Stored dataset items:
------------------------------

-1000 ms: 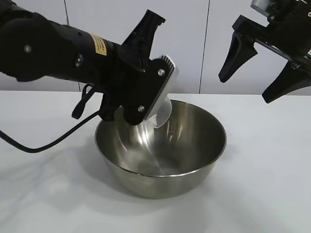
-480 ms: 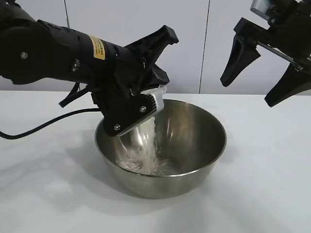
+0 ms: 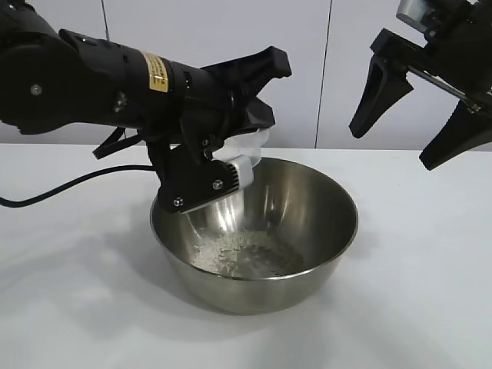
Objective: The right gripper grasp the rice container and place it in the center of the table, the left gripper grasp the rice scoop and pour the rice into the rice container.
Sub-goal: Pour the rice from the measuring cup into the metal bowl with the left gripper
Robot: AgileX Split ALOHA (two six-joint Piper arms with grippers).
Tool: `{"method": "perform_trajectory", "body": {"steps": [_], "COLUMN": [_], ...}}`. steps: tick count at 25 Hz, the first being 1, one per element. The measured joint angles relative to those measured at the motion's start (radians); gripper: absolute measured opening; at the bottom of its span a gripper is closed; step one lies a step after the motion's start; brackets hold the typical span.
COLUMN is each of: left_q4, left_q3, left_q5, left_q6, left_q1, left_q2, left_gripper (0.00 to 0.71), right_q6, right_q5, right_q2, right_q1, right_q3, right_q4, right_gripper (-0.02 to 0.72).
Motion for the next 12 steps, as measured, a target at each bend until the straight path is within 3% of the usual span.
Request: {"method": "perform_trajectory", "body": {"steps": [8, 12], "left_q4": [0.002, -0.053], "left_q3": [0.000, 0.007], "left_q5": [-0.012, -0.031], "left_q6": [-0.012, -0.179], "left_q1": [0.000, 0.000], "left_q2": [0.000, 0.000], "left_gripper": [0.012, 0.012], "right_q6": [0.000, 0.000], "right_q5": [0.000, 0.000], "right_q2": [0.000, 0.000], "right_q1": [0.000, 0.000], "right_q3": [0.000, 0.000], "right_q4": [0.000, 0.000], "right_gripper": [0.642, 0.642]}}
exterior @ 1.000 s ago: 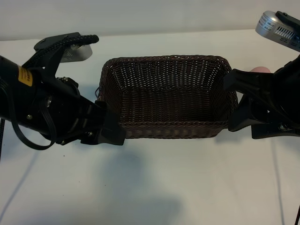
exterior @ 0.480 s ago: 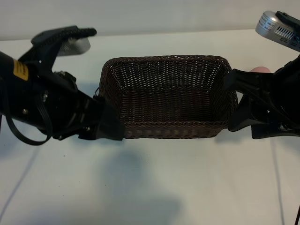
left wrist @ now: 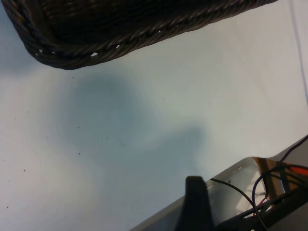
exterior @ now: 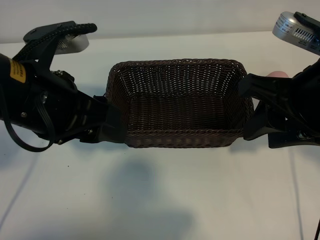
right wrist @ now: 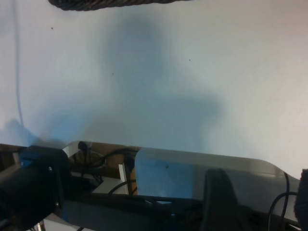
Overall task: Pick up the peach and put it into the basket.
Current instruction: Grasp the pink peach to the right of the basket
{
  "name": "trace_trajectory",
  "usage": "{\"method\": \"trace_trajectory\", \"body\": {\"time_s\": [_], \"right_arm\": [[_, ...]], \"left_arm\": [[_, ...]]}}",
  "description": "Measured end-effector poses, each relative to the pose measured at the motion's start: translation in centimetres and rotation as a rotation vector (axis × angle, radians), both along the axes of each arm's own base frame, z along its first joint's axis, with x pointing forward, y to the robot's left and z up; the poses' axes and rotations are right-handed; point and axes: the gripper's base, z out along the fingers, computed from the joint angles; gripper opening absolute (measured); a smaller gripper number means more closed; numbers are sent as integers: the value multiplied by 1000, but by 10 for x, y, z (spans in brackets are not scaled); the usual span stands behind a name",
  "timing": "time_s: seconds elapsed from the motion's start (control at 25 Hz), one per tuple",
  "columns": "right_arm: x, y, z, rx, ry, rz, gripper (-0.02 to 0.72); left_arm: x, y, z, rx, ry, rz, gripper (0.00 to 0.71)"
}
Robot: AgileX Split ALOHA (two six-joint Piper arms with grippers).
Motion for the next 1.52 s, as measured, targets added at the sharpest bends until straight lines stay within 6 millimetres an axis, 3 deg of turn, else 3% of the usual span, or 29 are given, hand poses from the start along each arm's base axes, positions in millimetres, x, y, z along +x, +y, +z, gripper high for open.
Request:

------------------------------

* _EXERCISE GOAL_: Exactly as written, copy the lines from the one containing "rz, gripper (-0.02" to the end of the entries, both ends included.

* _ANSWER BOX_:
  "columns": "right_arm: x, y, z, rx, ry, rz, gripper (-0.02 to 0.72); left_arm: x, y, z, rx, ry, rz, gripper (0.00 to 0.71)"
}
Robot: AgileX Split ALOHA (two six-joint Piper arms with grippers).
Motion for the next 1.52 s, as measured, targets added at the sharpest bends until straight lines stay within 6 millimetres an axis, 3 deg of turn, else 3% of the usual span, or 29 are given, hand poses from the start along each arm's base axes, positions in millimetres, x, y, z along +x, +y, +z, gripper high for open.
Request:

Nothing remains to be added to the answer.